The command transition required six bug fixes because it exercises the executor’s entire pipeline: token format unwrapping, emit rule resolution, catch-all semantics, error payload merging, process management, and exit code handling. The agent transition required zero fixes because it runs through the master’s LLM loop — the same code path that powers every AI assistant session in AgenticOS. That code has been debugged through hundreds of conversations.


The Complete Cycle

With all transitions working, the complete QA cycle is a three-phase pipeline:

Three-Phase QA Pipeline Phase 1: Execute t-execute-checks (CMD/FOREACH) 8 commands fire independently Executor :8084 8 results Phase 2: Analyze t-analyze-results (AGNT/SINGLE) LLM reads all, writes report Master :8082 report Phase 3: Recycle t-recycle (PASS/FOREACH) Move done tokens back to queue Master :8082 Ready for next run p-cmd-queue: 8 tokens p-qa-report: 1 report p-spec: 1 (preserved)

Phase 1 (Execute): The executor runs 8 bash commands, one per token. Results flow to p-raw-results. Original commands park in p-cmd-done. Phase 2 (Analyze): The agent reads all results, reasons about pass/fail logic, and writes a structured report to p-qa-report. Phase 3 (Recycle): Done tokens move back to the queue. The spec is never consumed. The net is ready for another run.

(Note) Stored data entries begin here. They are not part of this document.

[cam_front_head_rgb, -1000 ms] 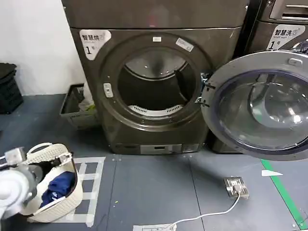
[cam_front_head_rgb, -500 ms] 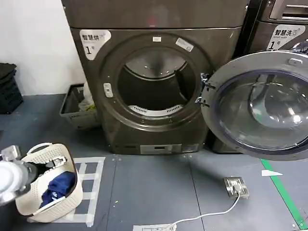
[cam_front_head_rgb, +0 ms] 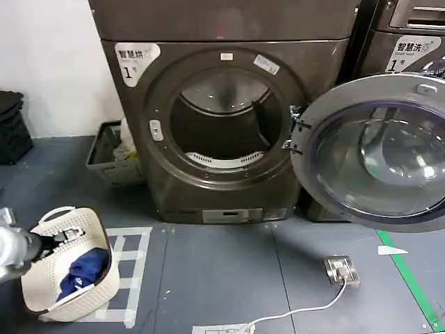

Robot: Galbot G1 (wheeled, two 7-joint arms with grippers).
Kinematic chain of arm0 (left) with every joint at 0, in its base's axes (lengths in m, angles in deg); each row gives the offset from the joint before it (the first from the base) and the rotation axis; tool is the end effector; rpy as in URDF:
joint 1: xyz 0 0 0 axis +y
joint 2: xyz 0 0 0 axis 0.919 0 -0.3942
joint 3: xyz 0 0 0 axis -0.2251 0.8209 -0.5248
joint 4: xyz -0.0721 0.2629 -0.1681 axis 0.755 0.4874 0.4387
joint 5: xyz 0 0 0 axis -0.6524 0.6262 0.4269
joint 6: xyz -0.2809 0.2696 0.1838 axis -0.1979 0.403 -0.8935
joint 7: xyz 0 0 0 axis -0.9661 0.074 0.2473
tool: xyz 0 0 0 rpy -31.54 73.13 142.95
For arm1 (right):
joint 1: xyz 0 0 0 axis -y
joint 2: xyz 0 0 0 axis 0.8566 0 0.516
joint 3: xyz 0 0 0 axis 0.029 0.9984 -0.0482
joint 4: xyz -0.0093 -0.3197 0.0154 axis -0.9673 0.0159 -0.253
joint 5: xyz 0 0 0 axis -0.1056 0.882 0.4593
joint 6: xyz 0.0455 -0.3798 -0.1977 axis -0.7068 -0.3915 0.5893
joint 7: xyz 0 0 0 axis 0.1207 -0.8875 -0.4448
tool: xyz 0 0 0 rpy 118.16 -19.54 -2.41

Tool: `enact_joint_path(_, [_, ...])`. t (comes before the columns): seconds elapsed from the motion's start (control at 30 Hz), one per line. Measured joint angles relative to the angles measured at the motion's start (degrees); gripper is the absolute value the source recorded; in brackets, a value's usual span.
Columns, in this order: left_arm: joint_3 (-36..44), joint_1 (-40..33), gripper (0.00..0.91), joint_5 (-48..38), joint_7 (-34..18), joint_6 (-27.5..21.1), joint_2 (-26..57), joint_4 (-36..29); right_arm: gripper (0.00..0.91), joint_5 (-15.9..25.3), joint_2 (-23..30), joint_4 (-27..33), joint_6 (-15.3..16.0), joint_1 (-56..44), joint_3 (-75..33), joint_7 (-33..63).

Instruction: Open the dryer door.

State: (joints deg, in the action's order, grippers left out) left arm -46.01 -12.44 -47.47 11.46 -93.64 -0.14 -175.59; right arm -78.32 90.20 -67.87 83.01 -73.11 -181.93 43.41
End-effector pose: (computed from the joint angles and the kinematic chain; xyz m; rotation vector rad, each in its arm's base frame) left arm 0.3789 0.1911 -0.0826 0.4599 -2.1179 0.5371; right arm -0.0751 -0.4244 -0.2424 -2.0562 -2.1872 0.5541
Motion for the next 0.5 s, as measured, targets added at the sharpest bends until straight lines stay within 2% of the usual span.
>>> enact_joint_path(0.5, [-0.8,-1.1,0.907,-4.6,-1.6,0.0,1.5,3.7,0.907,0.0,0.0,0.5,-0.7,0.0,0.3,-0.1])
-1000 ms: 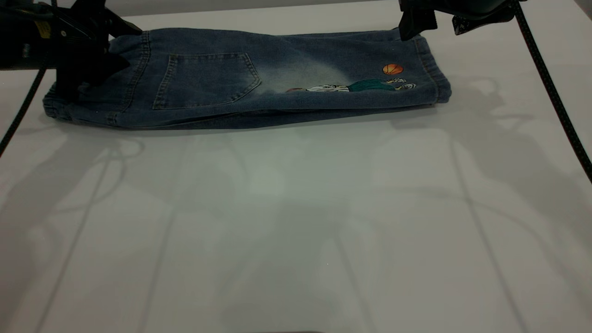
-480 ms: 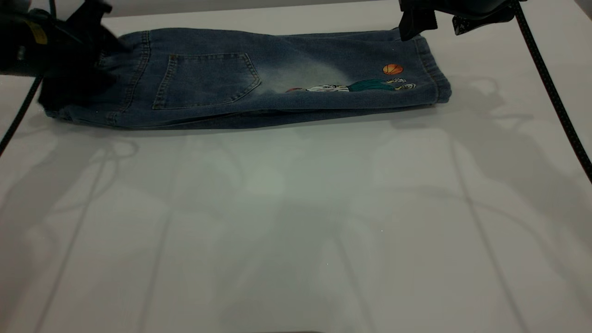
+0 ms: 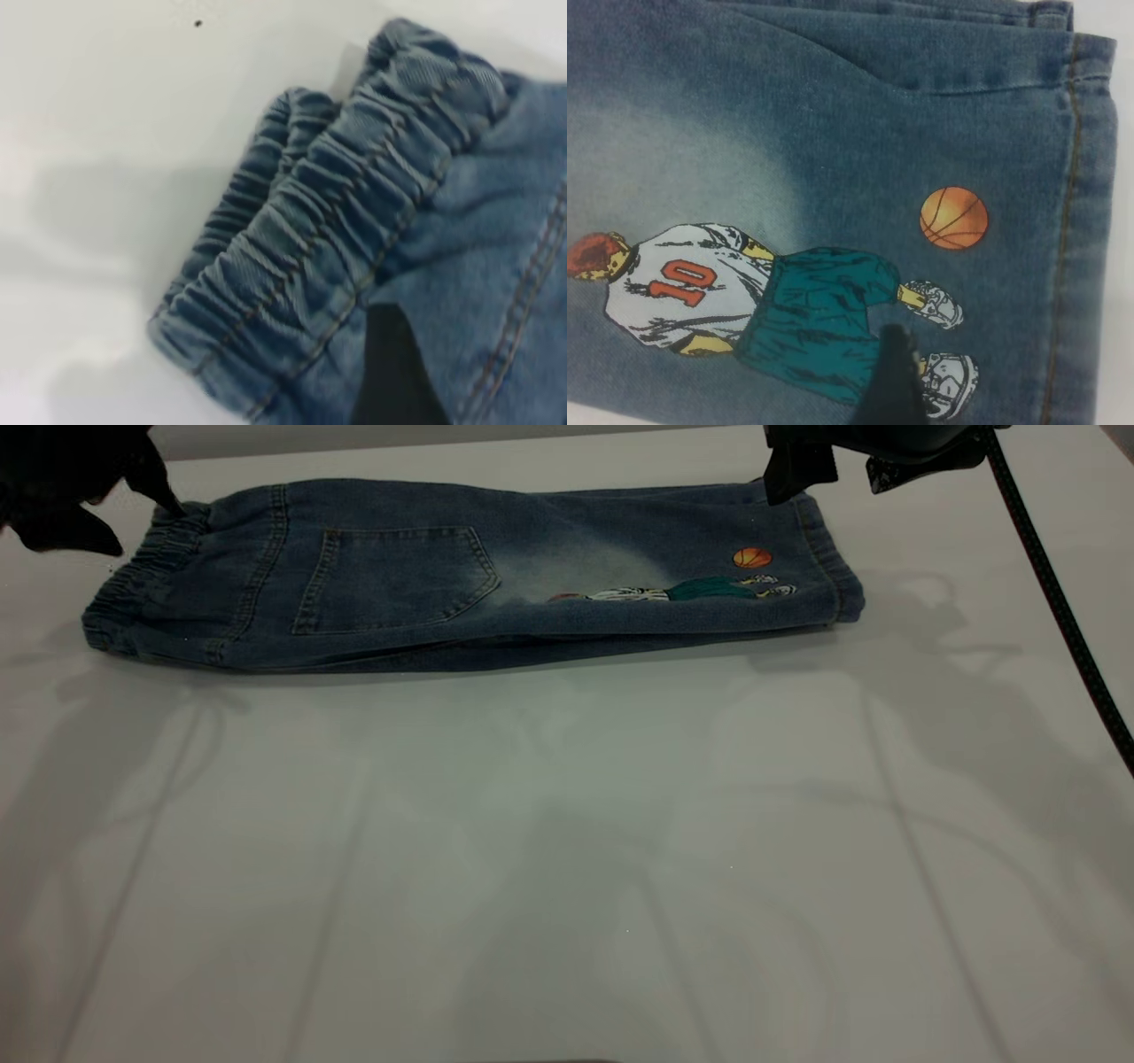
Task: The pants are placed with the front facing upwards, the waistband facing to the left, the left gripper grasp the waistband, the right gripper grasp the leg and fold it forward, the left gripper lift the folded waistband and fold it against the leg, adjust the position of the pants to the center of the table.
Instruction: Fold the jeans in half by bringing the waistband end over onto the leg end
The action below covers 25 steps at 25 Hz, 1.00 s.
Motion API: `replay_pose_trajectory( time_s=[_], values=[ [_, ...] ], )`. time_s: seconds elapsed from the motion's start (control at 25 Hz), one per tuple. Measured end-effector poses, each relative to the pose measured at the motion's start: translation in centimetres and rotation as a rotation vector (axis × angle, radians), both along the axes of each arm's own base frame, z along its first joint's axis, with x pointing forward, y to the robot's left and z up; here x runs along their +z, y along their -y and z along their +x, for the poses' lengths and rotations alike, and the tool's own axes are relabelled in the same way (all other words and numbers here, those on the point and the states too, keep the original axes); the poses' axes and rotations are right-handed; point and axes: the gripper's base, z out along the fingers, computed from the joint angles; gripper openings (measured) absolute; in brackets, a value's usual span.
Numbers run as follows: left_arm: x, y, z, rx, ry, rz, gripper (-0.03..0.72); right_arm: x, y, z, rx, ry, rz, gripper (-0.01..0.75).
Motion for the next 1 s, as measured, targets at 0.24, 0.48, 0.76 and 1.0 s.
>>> replay_pose_trajectory(
  time_s=[0.24, 0.48, 0.76, 1.0],
  values=[
    [2.6, 0.6, 0.7, -0.253, -0.190, 0.108, 0.408, 0.0, 0.0, 0.0, 0.000, -0.001, 0.000, 0.549],
    [4.7, 0.9, 1.0, -0.368, -0.286, 0.132, 0.408, 0.0, 0.0, 0.0, 0.002, -0.005, 0.000, 0.549],
    [7.2, 0.2, 1.6, -0.384, -0.330, 0.119, 0.408, -0.1, 0.0, -0.2, 0.007, -0.022, 0.002, 0.549],
    [8.7, -3.4, 1.7, -0.317, -0.359, 0.097, 0.408, -0.2, -0.1, -0.2, 0.004, -0.031, 0.008, 0.549]
  ],
)
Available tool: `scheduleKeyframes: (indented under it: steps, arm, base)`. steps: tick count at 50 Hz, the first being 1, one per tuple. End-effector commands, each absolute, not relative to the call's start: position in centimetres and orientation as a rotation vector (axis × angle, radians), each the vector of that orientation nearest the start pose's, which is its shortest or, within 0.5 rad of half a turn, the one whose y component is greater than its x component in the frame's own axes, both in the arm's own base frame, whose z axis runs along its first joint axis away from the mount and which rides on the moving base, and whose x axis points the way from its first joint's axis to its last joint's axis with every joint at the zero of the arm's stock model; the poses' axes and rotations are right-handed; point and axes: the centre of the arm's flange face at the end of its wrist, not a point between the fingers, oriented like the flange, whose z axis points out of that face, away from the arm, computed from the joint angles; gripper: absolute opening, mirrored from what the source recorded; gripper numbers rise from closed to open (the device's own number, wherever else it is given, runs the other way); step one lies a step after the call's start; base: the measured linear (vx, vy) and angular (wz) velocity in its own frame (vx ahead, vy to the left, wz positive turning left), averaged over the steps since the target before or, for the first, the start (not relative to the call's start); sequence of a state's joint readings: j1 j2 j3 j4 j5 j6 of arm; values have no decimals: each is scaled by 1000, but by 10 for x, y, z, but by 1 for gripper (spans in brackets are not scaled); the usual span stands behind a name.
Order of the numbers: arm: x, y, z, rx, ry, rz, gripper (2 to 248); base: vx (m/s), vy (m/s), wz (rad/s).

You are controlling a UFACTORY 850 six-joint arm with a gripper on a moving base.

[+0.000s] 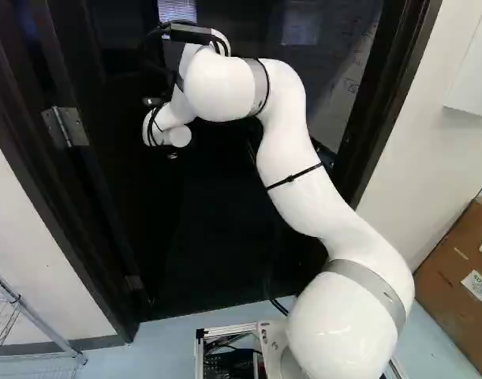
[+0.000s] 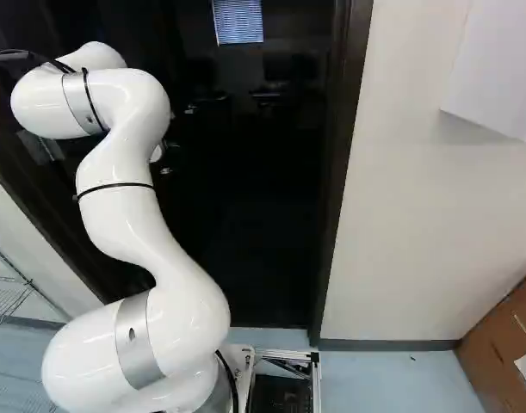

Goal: Open the door and move inside

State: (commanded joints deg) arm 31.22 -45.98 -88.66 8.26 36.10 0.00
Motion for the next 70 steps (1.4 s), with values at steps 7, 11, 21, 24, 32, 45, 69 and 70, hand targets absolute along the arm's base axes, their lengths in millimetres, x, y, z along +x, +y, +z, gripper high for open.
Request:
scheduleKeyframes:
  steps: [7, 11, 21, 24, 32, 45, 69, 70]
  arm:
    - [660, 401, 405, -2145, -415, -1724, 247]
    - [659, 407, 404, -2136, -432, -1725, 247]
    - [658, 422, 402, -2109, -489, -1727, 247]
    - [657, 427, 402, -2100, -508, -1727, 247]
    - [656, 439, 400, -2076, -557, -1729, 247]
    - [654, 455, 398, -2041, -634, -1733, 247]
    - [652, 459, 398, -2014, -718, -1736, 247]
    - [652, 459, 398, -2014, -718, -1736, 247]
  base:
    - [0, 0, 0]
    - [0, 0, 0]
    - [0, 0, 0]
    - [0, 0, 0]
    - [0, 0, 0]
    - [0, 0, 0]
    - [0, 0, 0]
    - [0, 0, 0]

After all three phases, the system state is clean: 8 command tokens in the queue, 1 report in the report place, and the spec untouched. Fire Phase 1 again next week, and you get a fresh report without reconfiguring anything.


Why This Matters

Adding an agent transition to the QA pipeline created something that neither a shell script nor a CI system can do alone:

1. The net interprets its own output. Raw results are useful for debugging. Structured reports are useful for decisions. The agent transition bridges that gap inside the Petri net itself — not in a separate reporting tool or dashboard.

2. Two execution models coexist. Deterministic command transitions handle the mechanical work (running bash scripts). An agent transition handles the cognitive work (analyzing results, applying logic, structuring conclusions). Same net, same token flow, different capabilities at different stages.

3. The NL instruction is the only configuration. No code was written for the analysis logic. No template was designed for the report format. The natural language instruction told the agent what to extract and how to structure it. Change the instruction, and the report changes — without touching any code or inscriptions.

4. Reports are tokens, not files. The QA report lives in p-qa-report as a first-class token. It can trigger downstream transitions — a notification, a Slack message, a dashboard update. Or another agent can read it later: “Has the build passed consistently for the last five runs?” The answer is in the token history.

This is what Agentic-Nets do differently: they close the loop between doing and understanding. The executor does. The agent understands. And both live in the same Petri net, connected by the same token flow.


What Comes Next

The QA pipeline is complete but not yet automated. Each phase requires a manual fireOnce call. The next step is a timed transition — a transition that fires on a schedule, triggering Phase 1 every morning. Combined with the recycle pattern, this turns the QA net into a fully autonomous quality monitor that runs, analyzes, reports, and resets without human intervention.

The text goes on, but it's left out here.